Hey Tim,
just wanted to ask a clarifying question wrt #21969.
First of all there are various forms of #21969 (aka the "missing
descriptors for some of our primary entry guards" issue). Sometimes it
occurs for 10 mins and then goes away, whereas for other people it
disables their service permanently (until restart). I call this the
hardcore case of #21969. It has happened to me and disabled my service
for days, and I've also seen it happen to other people (e.g. dgoulet).
So. We have found various md-related bugs and put them as children of
#21969. Do you think we have found the bugs that can cause the hardcore
case of #21969? That is, is any of these bugs (or a bug combo) capable
of permanently disabling an onion service?
It seems to me that all the bugs identified so far can only cause #21969
to occur for a few hours before it self-heals itself. IIUC, even the
most fundamental bugs like #23862 and #23863 are only temporarily, since
eventually one of the dirguards will fetch the missing mds and give them
to the client. Do you think that's the case?

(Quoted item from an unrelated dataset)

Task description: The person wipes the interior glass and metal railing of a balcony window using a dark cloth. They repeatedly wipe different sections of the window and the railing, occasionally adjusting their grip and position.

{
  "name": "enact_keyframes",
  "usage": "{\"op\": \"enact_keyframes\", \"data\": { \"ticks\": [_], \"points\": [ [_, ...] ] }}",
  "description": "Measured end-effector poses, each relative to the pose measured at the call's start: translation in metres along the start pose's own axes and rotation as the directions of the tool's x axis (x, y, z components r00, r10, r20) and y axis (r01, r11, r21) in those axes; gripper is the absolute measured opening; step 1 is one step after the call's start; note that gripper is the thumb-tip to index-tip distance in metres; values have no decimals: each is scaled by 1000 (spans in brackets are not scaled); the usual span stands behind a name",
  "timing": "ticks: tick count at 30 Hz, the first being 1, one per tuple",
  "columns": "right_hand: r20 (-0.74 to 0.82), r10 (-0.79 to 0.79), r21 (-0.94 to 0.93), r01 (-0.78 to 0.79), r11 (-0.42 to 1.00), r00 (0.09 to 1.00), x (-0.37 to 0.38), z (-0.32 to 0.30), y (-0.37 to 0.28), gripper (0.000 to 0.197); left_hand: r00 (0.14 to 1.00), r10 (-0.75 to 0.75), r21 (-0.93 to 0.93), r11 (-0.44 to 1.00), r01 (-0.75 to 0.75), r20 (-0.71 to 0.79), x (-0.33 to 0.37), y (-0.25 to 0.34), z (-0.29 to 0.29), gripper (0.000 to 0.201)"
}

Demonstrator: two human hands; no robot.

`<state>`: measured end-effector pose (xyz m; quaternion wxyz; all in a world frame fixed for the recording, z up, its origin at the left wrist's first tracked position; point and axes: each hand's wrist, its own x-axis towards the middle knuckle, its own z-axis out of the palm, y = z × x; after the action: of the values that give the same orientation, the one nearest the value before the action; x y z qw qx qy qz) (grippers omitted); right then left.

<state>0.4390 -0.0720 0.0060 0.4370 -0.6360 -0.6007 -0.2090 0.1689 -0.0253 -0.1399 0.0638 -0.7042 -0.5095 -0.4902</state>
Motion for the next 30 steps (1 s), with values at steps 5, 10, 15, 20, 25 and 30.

I'm asking you because I plan to spend some serious time next week on
#21969-related issues, and I'd like to prioritize between bug hunting
and bug fixing. That is, if the root cause of the hardcore case of
#21969 is still out there, I'd like to continue bug hunting until I find
it.
Let me know what you think! Perhaps you have other ideas here of how we
should approach this issue.
Cheers!! :)
PS: Sending this as an email since our timezones are making it kind hard
to synch up on IRC.